Lael Neale Makes Herself at Home on Star Eaters Delight

Lael Neale’s music resides on the blurry fringes of indie pop, and that’s right where she likes it. Sure, she looks back fondly on her time spent immersed in LA’s artistic community—she told Aquarium Drunkard that, since returning to her native Virginia, she misses “being in a community of people doing the same things as me”—but her individualistic way of working and propensity for lo-fi experimentation eludes both categorization and the limelight, especially through the strict adherence to anachronistic recording techniques that defined her 2021 album Acquainted with Night—which was recorded entirely on cassette using a Suzuki Omnichord that Neale was gifted by a friend. Amid the sensory overload of L.A. living, she found sanctum in the retro synthesizer and how its celestial drones and music box-like tones carved out the space and tranquility she longed for.
Later in that Aquarium Drunkard interview, Neale elaborated on life since moving back to her family’s farm: “I walk every day and don’t see anybody and don’t hear anybody and it’s truly isolated and beautiful. I have so much freedom. I have time and it feels very abundant.” This abundance engenders Star Eaters Delight, an album that is more spread out, that is free to test new waters now that her priorities have shifted. On “I Am The River,” the lively lead single and lucid mission statement from her new record, Neale is effusive about her newfound space: “I pledge allegiance to tree and meadow/ I have no need to conquer or keep them.” It’s a light allusion to our obsession with ownership, but she doesn’t get too in the weeds here, instead taking her allegiance to nature even further with the line, “We are together/ I am the river,” as the Omnichord’s bright drone smiles in approval. Neale’s sense of clarity and joy manifests in the uncharacteristically upbeat tempo, the cheerful vocal hook and the rollicking guitar line—the sound of returning to nature.

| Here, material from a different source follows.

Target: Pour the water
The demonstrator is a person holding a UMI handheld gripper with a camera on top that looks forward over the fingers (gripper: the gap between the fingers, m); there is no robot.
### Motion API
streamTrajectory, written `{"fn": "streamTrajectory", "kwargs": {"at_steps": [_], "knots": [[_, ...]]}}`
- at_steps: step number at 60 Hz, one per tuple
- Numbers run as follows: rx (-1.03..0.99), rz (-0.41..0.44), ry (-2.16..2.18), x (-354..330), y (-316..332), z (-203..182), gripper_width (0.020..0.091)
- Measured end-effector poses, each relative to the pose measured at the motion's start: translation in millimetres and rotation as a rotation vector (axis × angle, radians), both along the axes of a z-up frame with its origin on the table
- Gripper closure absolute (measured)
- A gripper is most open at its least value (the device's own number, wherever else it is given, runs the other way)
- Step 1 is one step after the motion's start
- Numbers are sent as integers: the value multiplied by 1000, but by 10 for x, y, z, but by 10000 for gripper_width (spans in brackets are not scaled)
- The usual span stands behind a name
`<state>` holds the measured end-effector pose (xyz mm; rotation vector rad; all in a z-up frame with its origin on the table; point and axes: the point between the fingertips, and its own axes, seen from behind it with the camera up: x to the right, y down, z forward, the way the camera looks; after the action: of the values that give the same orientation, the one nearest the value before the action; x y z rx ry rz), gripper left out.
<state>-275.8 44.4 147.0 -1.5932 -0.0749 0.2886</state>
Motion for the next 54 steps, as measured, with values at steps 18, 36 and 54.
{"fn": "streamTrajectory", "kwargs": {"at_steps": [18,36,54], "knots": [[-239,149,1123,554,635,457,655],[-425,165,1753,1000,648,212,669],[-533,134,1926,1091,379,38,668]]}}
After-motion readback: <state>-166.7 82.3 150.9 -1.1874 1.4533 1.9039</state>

With this additional space comes additional instruments: Mellotron, guitar, organ, piano, drum machine, and percussion join the talismanic Omnichord; and, apparently, higher fidelity production, too, as the comforting hiss that lay like a fuzzy rug beneath Acquainted with Night is moderated. “In Verona” is emblematic of this break from business as usual. Built on three parallel piano chords, the song is shrouded in reverb, echoing the consecrated, conflict-free space referred to in the lyrics. “There is beauty/ There are no sides/ In Verona,” Neale incants, as synthetic strings undulate like angels floating high above church steeples. A drum pad reminiscent of Massive Attack’s “Teardrop” ticks away pensively, as though counting down to an inauspicious end. There’s a tension here that she hasn’t shown before. It’s compounded by the biblical-inspired lyrics and epic, eight-minute runtime, all of which exemplify her increased confidence as a songwriter.